Hi to all, this will be the end of responding to Tom. This only fuels him for more comebacks so I wont bother bickering with him. Let us not deter others from getting a bad idea about this site. Hugs to all. Hugs are good.
DEAR CONNIE,
THANKS SO MUCH FOR EVERYTHING YOU HAVE JUST SAID. I DONT WANT TO FEEL SCARED TO POST JUST BECAUSE I AM ONE OF THE ONES THAT STILL FEEL LIKE MY LIFE IS NEVER GOING TO BE GOOD AGAIN. I THINK EVERYTHING YOU JUST SAID IS RIGHT ON TARGET.

Connie said:
This is really getting crazy. Tom, you have the right to grieve the way you see fit and if you are able to pick up the pieces and go on, good for you. Not everyone is that fortunate. Some of us for whatever reason cannot just pick up and move on. I am sure that you loved Loni very much and she you. Your life together was what you guys made it and I am truly sorry for your loss. However, Randolph and some others of us here, have not been that fortunate. We are not able to pick up the pieces and go on with life. Maybe we are sick, I don't know. But that does not mean that you should put anyone down because of the way we feel. If Randolph's post or my post or maybe someone else's post is too depressing for you, then by all means don't read it. You have that right and we also have the right to post our feelings. I don't think there is any right way or wrong way to express what we are feeling. I, personally, don't find Randolph to be depressing. Maybe that is because my personality is much like his. However wrong you feel that might be, there is not a darn thing I can do about that.
Please, can we all start acting like adults instead of children. How do you think new people to this site are going to feel about this bickering? Does it really matter if someone's spelling and punctuation is not perfect? I don't think it matters at all.
Tom, when you say things like you have tonight, it seems as though you might be having more of a problem dealing with your life than we are. I will keep you and Loni in my prayers. Have a good night.
DEAR CONNIE,
THANKS SO MUCH FOR EVERYTHING YOU HAVE JUST SAID. I DONT WANT TO FEEL SCARED TO POST JUST BECAUSE I AM ONE OF THE ONES THAT STILL FEEL LIKE MY LIFE IS NEVER GOING TO BE GOOD AGAIN. I THINK EVERYTHING YOU JUST SAID IS RIGHT ON TARGET.

Connie said:
This is really getting crazy. Tom, you have the right to grieve the way you see fit and if you are able to pick up the pieces and go on, good for you. Not everyone is that fortunate. Some of us for whatever reason cannot just pick up and move on. I am sure that you loved Loni very much and she you. Your life together was what you guys made it and I am truly sorry for your loss.
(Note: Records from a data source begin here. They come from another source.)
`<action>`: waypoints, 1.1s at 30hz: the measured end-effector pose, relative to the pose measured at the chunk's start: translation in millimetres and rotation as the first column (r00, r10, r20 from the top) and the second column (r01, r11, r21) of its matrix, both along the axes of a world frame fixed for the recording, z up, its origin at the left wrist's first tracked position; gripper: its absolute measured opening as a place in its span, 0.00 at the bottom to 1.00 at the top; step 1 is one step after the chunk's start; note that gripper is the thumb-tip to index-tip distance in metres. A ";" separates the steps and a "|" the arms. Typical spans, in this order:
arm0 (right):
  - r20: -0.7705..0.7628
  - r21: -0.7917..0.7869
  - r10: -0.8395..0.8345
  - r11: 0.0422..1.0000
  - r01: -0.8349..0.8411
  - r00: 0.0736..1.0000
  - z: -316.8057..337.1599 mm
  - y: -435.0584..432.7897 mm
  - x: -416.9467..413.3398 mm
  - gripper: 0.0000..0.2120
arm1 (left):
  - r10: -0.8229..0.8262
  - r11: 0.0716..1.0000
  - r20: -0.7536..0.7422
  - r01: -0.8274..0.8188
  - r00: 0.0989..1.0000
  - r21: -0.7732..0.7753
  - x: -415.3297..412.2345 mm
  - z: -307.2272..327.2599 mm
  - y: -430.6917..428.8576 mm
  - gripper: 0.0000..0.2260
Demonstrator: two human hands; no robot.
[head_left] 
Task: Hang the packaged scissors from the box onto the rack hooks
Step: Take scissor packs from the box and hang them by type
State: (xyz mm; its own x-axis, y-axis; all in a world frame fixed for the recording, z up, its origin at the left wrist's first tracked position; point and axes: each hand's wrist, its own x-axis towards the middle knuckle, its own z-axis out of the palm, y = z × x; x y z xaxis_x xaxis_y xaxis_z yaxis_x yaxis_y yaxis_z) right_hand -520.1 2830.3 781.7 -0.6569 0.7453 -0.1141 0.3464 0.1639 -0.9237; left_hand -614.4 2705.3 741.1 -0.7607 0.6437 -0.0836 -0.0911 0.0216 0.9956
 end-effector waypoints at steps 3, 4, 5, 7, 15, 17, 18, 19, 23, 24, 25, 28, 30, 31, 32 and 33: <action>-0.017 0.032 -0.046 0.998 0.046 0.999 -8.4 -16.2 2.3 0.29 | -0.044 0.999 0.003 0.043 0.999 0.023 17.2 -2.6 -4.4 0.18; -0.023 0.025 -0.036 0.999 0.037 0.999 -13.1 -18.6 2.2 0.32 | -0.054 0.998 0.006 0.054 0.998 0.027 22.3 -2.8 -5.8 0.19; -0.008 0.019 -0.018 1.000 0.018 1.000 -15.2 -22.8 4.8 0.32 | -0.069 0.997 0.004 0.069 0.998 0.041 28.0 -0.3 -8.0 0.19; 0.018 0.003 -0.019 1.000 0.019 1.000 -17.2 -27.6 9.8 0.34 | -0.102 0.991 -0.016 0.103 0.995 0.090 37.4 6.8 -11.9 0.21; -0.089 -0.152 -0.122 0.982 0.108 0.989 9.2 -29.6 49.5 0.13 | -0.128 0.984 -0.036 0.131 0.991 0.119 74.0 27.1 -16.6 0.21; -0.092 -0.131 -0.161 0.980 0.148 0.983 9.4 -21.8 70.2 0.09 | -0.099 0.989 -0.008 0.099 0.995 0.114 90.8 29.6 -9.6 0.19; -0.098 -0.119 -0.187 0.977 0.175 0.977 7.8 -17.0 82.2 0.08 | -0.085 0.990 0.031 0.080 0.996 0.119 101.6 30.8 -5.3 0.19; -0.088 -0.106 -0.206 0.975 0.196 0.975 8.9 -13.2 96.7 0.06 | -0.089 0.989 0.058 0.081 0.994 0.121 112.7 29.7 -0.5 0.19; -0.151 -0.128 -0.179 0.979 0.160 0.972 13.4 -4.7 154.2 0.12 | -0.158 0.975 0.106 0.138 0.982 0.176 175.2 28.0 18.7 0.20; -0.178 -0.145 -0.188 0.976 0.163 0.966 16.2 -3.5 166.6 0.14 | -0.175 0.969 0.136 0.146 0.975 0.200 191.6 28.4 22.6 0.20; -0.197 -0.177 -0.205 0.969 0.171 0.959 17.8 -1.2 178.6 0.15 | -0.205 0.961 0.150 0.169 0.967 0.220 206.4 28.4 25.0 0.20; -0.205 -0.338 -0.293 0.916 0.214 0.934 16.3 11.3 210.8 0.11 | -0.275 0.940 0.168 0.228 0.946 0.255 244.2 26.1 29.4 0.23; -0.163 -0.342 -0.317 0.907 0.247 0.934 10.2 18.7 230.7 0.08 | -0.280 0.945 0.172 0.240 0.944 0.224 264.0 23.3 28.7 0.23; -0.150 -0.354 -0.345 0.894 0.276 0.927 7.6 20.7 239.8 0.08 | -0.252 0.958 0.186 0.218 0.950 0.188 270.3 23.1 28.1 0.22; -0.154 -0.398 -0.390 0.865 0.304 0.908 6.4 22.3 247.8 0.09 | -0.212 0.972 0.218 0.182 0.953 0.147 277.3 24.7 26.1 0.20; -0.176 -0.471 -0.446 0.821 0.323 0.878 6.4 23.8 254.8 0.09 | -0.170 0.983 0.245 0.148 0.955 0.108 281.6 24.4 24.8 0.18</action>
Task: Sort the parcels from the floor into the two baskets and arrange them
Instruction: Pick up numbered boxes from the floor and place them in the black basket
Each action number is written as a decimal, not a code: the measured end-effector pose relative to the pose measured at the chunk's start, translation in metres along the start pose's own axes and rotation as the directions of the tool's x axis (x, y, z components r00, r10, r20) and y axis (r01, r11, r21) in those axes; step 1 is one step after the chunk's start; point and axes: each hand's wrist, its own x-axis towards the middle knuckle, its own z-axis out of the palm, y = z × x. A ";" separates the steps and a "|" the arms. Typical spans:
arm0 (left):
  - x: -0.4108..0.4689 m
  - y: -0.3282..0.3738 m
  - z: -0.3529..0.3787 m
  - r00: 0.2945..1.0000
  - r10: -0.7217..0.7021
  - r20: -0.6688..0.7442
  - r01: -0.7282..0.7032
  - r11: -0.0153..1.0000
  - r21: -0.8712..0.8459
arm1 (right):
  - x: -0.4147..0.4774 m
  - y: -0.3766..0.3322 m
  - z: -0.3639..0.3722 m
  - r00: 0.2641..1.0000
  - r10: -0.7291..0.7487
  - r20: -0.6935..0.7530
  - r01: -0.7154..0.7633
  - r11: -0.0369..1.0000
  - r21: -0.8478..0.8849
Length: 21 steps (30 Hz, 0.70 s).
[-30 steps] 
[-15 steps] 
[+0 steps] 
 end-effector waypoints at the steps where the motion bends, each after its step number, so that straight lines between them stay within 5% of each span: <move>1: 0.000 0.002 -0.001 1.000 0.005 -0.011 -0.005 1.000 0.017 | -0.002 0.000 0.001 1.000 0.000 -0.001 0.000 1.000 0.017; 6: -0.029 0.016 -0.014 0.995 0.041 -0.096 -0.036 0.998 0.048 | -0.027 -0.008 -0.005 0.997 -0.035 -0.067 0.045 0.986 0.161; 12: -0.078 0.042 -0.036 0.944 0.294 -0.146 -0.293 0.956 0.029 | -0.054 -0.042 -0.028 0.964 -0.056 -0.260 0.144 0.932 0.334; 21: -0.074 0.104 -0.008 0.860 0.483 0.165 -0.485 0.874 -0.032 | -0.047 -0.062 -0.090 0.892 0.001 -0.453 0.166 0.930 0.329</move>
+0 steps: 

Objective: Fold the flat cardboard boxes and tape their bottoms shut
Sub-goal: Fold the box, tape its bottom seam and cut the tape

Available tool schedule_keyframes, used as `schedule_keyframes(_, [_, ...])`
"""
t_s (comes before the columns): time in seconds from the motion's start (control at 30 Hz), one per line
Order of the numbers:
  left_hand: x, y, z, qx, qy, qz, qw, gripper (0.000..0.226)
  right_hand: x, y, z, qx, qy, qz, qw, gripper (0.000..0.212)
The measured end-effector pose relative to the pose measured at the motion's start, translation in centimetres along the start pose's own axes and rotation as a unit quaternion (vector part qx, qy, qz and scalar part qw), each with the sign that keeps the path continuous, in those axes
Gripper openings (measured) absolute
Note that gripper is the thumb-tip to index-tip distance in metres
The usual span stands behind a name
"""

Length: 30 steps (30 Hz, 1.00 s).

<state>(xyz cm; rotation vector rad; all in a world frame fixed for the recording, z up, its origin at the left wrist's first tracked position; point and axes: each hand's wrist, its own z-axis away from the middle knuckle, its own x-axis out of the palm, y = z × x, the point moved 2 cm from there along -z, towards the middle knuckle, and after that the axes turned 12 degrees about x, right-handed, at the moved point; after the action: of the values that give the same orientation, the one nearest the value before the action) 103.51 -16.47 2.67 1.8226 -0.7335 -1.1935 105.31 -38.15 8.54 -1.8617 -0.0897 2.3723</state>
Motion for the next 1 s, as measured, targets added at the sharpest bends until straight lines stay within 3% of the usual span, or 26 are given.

However, Randolph and some others of us here, have not been that fortunate. We are not able to pick up the pieces and go on with life. Maybe we are sick, I don't know. But that does not mean that you should put anyone down because of the way we feel. If Randolph's post or my post or maybe someone else's post is too depressing for you, then by all means don't read it. You have that right and we also have the right to post our feelings. I don't think there is any right way or wrong way to express what we are feeling. I, personally, don't find Randolph to be depressing. Maybe that is because my personality is much like his. However wrong you feel that might be, there is not a darn thing I can do about that.
Please, can we all start acting like adults instead of children. How do you think new people to this site are going to feel about this bickering? Does it really matter if someone's spelling and punctuation is not perfect? I don't think it matters at all.
Tom, when you say things like you have tonight, it seems as though you might be having more of a problem dealing with your life than we are. I will keep you and Loni in my prayers. Have a good night.
Thanks guys. I hope we can all get along now. We need each other so very much. In just a few hours I am going to be on my way to Florida to visit Donald Duck. Hope everyone is well when I return. All of you guys are really great and no matter what, we all need each other.